§ PROMPT
The expected output is the data below, restated word for word.

★ ★ ★ ★ ★ ★ ★

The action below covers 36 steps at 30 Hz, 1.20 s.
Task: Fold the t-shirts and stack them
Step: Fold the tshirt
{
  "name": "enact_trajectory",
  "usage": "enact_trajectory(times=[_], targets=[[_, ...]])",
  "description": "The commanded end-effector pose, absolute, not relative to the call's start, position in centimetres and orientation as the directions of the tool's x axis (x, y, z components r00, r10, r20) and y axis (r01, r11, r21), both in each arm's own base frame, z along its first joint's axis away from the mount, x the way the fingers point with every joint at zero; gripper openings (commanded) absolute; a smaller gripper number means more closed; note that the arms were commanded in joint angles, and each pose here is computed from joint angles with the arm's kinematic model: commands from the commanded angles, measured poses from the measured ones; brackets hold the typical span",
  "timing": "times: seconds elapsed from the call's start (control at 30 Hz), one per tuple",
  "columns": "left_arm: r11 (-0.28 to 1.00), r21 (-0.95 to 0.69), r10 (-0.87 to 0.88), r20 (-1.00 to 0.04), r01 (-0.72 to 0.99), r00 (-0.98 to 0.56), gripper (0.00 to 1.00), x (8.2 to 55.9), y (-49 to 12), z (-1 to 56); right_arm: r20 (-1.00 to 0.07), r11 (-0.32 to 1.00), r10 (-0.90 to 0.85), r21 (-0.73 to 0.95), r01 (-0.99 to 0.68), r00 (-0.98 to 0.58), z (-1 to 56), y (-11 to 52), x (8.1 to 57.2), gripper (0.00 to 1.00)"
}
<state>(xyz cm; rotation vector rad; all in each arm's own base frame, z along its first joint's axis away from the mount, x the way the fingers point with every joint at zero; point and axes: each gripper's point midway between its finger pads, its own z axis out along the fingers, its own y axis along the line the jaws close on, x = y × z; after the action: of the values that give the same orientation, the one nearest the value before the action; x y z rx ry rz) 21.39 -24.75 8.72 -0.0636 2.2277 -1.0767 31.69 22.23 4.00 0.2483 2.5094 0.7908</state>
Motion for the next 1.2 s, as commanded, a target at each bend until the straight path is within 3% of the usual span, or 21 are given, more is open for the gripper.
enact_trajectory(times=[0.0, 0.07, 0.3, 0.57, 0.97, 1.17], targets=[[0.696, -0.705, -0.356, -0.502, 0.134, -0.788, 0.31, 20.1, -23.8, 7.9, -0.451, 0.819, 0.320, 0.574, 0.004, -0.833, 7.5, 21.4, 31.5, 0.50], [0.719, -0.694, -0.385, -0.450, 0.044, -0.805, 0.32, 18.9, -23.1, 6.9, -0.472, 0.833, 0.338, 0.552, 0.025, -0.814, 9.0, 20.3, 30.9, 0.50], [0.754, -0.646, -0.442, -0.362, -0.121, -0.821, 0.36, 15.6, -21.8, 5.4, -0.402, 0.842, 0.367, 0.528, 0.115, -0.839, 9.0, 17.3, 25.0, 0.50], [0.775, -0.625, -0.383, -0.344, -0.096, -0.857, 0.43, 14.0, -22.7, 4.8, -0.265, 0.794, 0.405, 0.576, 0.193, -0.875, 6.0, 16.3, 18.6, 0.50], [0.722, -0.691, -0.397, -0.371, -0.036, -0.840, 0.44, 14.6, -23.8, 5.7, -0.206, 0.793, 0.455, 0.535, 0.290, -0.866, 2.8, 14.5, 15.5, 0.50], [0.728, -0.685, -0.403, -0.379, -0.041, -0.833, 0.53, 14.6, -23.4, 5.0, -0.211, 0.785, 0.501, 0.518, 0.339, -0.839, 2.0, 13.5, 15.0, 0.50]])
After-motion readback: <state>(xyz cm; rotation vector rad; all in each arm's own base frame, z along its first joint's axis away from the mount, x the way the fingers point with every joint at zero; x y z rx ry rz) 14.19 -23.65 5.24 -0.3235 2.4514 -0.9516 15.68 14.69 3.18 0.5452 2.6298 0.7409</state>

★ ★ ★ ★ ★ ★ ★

§ ANSWER AREA
The action below covers 36 steps at 30 Hz, 1.20 s.
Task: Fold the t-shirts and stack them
Step: Fold the tshirt
{
  "name": "enact_trajectory",
  "usage": "enact_trajectory(times=[_], targets=[[_, ...]])",
  "description": "The commanded end-effector pose, absolute, not relative to the call's start, position in centimetres and orientation as the directions of the tool's x axis (x, y, z components r00, r10, r20) and y axis (r01, r11, r21), both in each arm's own base frame, z along its first joint's axis away from the mount, x the way the fingers point with every joint at zero; gripper openings (commanded) absolute; a smaller gripper number means more closed; note that the arms were commanded in joint angles, and each pose here is computed from joint angles with the arm's kinematic model: commands from the commanded angles, measured poses from the measured ones; brackets hold the typical span",
  "timing": "times: seconds elapsed from the call's start (control at 30 Hz), one per tuple",
  "columns": "left_arm: r11 (-0.28 to 1.00), r21 (-0.95 to 0.69), r10 (-0.87 to 0.88), r20 (-1.00 to 0.04), r01 (-0.72 to 0.99), r00 (-0.98 to 0.56), gripper (0.00 to 1.00), x (8.2 to 55.9), y (-49 to 12), z (-1 to 56); right_arm: r20 (-1.00 to 0.07), r11 (-0.32 to 1.00), r10 (-0.90 to 0.85), r21 (-0.73 to 0.95), r01 (-0.99 to 0.68), r00 (-0.98 to 0.58), z (-1 to 56), y (-11 to 52), x (8.1 to 57.2), gripper (0.00 to 1.00)"
}
<state>(xyz cm; rotation vector rad; all in each arm's own base frame, z along its first joint's axis away from the mount, x the way the fingers point with every joint at zero; point and axes: each gripper's point midway between its finger pads, its own z axis out along the fingers, its own y axis along the line the jaws close on, x = y × z; after the action: of the values that give the same orientation, the one nearest the value before the action; x y z rx ry rz) 21.39 -24.75 8.72 -0.0636 2.2277 -1.0767 31.69 22.23 4.00 0.2483 2.5094 0.7908</state>
Motion for the next 1.2 s, as commanded, a target at each bend until the straight path is within 3% of the usual span, or 21 are given, more is open for the gripper.
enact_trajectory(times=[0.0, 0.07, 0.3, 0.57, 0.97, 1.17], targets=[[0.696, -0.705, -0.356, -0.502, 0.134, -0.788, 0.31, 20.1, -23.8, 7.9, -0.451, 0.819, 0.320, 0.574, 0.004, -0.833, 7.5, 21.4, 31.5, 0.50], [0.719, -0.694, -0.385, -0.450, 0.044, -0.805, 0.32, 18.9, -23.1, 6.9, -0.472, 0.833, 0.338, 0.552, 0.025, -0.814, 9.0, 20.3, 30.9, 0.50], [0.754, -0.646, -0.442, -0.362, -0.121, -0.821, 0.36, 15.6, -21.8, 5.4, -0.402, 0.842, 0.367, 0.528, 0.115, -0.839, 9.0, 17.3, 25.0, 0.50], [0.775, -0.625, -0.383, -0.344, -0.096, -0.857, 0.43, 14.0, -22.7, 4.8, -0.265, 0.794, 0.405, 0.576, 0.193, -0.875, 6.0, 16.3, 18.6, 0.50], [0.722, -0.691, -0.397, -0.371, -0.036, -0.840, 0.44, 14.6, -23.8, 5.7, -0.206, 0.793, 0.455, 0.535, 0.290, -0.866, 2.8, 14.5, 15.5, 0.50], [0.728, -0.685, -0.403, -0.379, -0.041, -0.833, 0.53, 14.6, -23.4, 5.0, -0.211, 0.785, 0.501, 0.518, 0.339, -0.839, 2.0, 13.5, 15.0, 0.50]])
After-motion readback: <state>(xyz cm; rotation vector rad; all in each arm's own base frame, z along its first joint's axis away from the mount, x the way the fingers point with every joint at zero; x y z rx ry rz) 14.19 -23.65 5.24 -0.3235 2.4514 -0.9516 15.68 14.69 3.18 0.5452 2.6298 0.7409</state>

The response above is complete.